YOUR OBJECTIVE »
The answer must be an exact copy of all the data below.

DATA BLOCK »
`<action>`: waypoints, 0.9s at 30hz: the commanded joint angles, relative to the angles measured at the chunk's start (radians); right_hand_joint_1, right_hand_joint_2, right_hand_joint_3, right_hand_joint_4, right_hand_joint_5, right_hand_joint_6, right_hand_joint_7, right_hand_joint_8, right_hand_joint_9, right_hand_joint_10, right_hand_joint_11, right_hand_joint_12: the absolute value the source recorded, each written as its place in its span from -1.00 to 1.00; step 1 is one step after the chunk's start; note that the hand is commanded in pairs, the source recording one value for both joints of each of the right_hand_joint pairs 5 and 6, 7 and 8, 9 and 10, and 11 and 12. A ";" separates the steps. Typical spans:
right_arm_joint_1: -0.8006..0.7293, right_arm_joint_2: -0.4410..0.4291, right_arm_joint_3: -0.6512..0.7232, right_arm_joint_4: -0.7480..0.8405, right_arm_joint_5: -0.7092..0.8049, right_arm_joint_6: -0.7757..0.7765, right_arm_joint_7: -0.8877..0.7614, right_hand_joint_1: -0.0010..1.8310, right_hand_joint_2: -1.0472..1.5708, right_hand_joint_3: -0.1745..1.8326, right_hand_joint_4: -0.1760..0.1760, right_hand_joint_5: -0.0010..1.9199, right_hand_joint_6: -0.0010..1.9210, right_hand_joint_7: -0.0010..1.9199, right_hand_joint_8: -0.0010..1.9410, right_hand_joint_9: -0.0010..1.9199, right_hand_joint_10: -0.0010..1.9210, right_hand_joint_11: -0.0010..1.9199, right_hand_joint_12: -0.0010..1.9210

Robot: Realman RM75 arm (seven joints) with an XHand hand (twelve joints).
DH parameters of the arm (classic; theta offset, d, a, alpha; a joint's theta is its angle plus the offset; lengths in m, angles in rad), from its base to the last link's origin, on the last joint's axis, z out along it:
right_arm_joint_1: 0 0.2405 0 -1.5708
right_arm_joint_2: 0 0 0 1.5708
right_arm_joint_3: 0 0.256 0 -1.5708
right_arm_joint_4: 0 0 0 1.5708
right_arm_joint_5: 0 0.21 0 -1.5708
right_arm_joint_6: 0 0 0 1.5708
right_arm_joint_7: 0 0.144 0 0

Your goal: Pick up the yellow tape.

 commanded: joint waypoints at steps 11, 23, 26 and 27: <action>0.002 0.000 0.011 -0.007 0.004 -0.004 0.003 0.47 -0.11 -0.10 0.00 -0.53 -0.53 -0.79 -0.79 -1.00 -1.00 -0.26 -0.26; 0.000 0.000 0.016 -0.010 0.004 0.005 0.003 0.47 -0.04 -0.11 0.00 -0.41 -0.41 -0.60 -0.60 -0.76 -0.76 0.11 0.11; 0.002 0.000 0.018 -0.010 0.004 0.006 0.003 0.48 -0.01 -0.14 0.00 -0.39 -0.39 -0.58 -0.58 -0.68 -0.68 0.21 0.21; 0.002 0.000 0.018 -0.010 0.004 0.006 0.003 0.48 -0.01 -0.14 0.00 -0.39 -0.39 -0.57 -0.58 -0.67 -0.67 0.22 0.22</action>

SOLUTION TO THE EXERCISE »
`<action>`: waypoints, 0.9s at 30hz: the commanded joint angles, relative to the angles measured at the chunk's start (radians); right_hand_joint_1, right_hand_joint_2, right_hand_joint_3, right_hand_joint_4, right_hand_joint_5, right_hand_joint_6, right_hand_joint_7, right_hand_joint_8, right_hand_joint_9, right_hand_joint_10, right_hand_joint_11, right_hand_joint_12: the absolute value the source recorded, each written as its place in its span from -1.00 to 1.00; step 1 is one step after the chunk's start; note that the hand is commanded in pairs, the source recording one value for both joints of each of the right_hand_joint pairs 5 and 6, 7 and 8, 9 and 10, and 11 and 12. A ";" separates the steps. Typical spans:
right_arm_joint_1: -0.8006..0.7293, right_arm_joint_2: -0.4410..0.4291, right_arm_joint_3: -0.6512..0.7232, right_arm_joint_4: -0.7480..0.8405, right_arm_joint_5: -0.7092..0.8049, right_arm_joint_6: -0.7757..0.7765, right_arm_joint_7: -0.8877..0.7614, right_hand_joint_1: -0.0010..1.8310, right_hand_joint_2: -1.0472..1.5708, right_hand_joint_3: -0.1745..1.8326, right_hand_joint_4: -0.1760..0.1760, right_hand_joint_5: -0.0010..1.9199, right_hand_joint_6: -0.0010..1.9210, right_hand_joint_7: -0.0010..1.9199, right_hand_joint_8: -0.0010..1.9410, right_hand_joint_9: -0.0010..1.9199, right_hand_joint_10: -0.0010..1.9210, right_hand_joint_11: -0.0010..1.9199, right_hand_joint_12: -0.0010..1.9210

Robot: Realman RM75 arm (seven joints) with an XHand hand (twelve joints).
DH parameters of the arm (classic; theta offset, d, a, alpha; a joint's theta is its angle plus the offset; lengths in m, angles in rad), from its base to the last link's origin, on the last joint's axis, z out along it:
right_arm_joint_1: 0 0.2405 0 -1.5708
right_arm_joint_2: 0 0 0 1.5708
right_arm_joint_3: 0 0.256 0 -1.5708
right_arm_joint_4: 0 0 0 1.5708
right_arm_joint_5: 0 0.21 0 -1.5708
right_arm_joint_6: 0 0 0 1.5708
right_arm_joint_7: 0 0.144 0 0

Your goal: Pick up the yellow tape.

 commanded: joint waypoints at steps 11, 23, 26 and 27: <action>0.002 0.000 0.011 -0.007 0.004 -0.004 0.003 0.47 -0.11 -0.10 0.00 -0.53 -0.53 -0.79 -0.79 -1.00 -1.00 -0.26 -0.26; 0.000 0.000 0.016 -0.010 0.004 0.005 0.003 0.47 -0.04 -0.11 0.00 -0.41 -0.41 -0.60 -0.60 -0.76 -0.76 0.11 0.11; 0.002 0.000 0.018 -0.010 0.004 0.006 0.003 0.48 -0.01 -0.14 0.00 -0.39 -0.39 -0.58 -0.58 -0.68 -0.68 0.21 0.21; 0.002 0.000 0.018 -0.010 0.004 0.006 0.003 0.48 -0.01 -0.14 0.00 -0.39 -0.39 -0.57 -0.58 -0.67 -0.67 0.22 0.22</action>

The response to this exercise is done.